THE TASK
Return exactly the lines of the records below, starting at the line that contains "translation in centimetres" and ending at the line that contains "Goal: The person", with both of those lines kept.

- - - -

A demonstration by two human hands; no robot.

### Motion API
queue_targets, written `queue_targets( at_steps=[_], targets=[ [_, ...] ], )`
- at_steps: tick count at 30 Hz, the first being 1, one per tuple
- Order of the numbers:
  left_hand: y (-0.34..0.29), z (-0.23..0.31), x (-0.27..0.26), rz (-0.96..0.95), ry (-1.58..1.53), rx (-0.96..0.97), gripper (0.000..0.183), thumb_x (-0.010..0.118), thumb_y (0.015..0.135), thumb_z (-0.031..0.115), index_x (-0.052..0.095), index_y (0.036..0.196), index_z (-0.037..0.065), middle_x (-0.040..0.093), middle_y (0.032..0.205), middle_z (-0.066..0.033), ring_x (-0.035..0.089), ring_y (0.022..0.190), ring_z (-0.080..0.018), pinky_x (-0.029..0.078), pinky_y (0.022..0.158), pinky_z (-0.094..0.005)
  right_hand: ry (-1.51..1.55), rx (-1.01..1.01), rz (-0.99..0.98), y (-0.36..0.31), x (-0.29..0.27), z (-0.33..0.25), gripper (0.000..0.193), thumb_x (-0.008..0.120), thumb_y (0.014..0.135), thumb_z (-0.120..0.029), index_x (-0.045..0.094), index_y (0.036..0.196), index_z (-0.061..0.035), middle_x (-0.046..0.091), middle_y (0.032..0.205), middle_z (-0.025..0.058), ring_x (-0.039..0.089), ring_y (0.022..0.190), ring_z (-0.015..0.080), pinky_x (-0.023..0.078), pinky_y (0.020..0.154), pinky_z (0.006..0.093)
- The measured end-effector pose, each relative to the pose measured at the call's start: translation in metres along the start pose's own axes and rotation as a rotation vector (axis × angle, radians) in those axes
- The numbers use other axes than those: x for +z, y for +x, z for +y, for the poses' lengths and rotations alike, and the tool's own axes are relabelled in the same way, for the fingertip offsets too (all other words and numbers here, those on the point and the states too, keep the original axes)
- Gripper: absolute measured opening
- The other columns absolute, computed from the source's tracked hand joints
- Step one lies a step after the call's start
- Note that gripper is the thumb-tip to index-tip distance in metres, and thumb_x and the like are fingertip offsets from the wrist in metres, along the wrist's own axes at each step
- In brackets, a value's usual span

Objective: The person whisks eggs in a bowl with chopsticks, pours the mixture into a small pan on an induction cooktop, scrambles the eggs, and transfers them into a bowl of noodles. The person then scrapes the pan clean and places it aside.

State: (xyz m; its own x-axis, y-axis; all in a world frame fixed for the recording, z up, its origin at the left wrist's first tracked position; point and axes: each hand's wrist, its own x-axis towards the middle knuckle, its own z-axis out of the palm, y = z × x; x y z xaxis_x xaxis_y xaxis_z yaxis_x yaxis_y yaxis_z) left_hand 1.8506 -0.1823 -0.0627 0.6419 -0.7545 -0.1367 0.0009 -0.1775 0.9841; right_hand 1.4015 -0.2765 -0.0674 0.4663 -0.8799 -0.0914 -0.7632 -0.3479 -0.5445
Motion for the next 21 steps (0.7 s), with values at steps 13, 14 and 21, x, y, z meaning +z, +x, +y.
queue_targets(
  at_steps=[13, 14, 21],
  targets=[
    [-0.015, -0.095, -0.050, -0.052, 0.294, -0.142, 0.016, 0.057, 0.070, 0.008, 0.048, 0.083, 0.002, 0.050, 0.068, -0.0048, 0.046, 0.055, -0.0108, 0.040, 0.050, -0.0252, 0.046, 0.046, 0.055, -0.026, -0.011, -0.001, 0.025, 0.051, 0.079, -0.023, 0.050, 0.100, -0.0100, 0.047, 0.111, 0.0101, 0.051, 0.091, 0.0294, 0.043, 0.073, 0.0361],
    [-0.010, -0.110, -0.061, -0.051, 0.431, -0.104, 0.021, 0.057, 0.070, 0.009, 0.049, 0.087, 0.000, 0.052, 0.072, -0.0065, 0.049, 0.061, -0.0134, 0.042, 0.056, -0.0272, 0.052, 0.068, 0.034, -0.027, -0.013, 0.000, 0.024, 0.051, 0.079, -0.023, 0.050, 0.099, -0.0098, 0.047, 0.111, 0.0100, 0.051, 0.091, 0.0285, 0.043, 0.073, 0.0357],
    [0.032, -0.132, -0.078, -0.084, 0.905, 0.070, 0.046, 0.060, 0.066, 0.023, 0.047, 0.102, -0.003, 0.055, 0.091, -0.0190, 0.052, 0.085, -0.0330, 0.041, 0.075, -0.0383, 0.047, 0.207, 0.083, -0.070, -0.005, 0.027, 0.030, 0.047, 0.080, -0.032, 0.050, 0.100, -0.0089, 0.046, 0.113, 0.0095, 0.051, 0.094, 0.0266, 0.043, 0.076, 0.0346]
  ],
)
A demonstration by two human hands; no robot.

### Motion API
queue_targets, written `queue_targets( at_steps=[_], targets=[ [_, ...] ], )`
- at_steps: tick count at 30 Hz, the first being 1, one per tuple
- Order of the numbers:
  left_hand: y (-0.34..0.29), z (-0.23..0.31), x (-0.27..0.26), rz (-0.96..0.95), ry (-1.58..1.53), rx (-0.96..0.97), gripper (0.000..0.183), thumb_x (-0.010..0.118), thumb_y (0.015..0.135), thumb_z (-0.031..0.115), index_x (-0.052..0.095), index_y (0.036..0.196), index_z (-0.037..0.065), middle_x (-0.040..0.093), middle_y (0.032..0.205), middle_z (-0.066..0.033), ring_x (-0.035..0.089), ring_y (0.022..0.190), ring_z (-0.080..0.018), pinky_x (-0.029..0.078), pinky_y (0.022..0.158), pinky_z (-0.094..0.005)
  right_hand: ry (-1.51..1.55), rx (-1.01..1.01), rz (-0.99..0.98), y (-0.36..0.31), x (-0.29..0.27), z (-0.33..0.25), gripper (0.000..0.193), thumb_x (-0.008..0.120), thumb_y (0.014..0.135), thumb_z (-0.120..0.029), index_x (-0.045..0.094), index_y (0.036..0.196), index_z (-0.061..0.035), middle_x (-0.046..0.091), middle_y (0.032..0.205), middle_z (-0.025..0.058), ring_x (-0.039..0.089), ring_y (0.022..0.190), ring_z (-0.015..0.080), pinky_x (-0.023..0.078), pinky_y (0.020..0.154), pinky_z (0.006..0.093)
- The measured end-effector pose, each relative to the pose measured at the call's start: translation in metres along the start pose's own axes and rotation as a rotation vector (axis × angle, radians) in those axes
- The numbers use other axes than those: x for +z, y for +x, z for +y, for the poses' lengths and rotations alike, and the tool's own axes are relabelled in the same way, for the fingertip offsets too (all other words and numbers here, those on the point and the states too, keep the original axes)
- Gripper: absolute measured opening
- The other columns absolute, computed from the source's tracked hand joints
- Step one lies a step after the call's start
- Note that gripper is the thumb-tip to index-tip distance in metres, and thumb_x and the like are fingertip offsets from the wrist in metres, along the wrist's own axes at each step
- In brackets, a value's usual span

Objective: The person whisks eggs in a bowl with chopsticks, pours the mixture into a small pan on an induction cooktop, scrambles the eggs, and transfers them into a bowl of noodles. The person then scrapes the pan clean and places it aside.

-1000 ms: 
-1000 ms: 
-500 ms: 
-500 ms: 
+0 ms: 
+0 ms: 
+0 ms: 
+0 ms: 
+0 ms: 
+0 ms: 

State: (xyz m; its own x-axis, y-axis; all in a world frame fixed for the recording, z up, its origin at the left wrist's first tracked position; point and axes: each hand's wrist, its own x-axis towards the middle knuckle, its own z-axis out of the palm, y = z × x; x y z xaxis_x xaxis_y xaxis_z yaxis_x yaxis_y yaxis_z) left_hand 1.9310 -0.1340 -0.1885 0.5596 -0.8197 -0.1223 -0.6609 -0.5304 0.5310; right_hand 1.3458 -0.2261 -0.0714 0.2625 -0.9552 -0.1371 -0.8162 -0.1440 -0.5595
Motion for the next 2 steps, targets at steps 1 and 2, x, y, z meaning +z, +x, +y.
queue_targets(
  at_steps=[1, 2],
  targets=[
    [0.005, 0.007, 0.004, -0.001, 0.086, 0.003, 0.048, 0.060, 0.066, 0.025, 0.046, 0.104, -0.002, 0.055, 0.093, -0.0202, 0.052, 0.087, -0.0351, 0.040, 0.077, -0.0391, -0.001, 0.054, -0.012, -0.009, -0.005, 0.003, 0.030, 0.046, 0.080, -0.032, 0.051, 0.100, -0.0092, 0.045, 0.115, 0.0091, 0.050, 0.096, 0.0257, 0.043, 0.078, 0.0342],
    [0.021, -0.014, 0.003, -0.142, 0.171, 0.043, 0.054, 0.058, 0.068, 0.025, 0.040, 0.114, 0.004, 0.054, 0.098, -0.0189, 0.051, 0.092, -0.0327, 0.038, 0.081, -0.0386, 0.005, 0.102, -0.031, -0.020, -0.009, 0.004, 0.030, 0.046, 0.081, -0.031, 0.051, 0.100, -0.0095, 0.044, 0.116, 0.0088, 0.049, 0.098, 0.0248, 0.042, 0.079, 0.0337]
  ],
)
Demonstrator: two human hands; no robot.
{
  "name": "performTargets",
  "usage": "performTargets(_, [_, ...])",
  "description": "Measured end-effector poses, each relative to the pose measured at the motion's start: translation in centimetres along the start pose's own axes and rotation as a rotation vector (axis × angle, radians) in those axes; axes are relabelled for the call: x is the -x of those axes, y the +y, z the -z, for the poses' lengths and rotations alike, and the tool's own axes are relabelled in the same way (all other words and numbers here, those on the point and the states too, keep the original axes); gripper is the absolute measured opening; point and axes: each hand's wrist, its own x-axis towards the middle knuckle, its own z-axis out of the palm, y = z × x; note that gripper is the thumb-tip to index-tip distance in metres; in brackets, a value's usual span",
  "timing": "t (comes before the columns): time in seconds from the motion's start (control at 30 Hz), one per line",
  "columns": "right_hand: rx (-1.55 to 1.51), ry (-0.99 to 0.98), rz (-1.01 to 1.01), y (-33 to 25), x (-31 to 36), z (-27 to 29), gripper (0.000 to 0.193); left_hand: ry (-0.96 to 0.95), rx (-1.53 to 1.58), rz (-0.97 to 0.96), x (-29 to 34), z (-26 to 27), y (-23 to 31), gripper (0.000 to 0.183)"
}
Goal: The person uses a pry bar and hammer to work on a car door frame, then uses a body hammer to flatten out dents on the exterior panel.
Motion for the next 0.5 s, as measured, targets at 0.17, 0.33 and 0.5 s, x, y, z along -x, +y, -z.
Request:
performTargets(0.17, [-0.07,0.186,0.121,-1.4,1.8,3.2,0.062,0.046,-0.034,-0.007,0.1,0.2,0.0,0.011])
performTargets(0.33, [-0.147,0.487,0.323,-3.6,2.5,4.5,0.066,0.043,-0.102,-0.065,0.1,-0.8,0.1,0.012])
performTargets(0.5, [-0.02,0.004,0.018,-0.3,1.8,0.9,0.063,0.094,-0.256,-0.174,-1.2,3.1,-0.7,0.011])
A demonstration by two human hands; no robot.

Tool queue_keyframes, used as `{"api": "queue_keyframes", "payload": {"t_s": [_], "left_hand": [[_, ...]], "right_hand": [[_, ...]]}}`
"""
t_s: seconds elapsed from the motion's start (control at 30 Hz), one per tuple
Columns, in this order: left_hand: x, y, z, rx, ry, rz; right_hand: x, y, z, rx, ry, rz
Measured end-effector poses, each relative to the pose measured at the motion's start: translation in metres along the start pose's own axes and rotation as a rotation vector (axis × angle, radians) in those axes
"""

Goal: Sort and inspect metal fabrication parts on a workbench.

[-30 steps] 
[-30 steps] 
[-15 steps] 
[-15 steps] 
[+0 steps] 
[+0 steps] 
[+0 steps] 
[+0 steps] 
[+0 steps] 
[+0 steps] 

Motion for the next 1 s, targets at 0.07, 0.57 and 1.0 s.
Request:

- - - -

OUTPUT OF THE EXERCISE
  "description": "Measured end-effector poses, each relative to the pose measured at the motion's start: translation in centimetres along the start pose's own axes and rotation as a rotation vector (axis × angle, radians) in those axes; axes are relabelled for the call: x is the -x of those axes, y the +y, z the -z, for the poses' lengths and rotations alike, and the tool's own axes are relabelled in the same way (all other words and numbers here, those on the point and the states too, keep the original axes); gripper is the absolute measured opening; point and axes: each hand's wrist, its own x-axis towards the middle knuckle, its own z-axis out of the palm, y = z × x; note that gripper is the thumb-tip to index-tip distance in metres; in brackets, a value's usual span",
  "timing": "t (comes before the columns): time in seconds from the motion's start (control at 30 Hz), one per line",
  "columns": "right_hand: rx (-1.55 to 1.51), ry (-0.99 to 0.98), rz (-1.01 to 1.01), y (-33 to 25), x (-31 to 36), z (-27 to 29), gripper (0.000 to 0.193); left_hand: ry (-0.96 to 0.95), rx (-1.53 to 1.58), rz (-0.97 to 0.96), x (-29 to 34), z (-26 to 27), y (-23 to 31), gripper (0.000 to 0.183)"
}
Goal: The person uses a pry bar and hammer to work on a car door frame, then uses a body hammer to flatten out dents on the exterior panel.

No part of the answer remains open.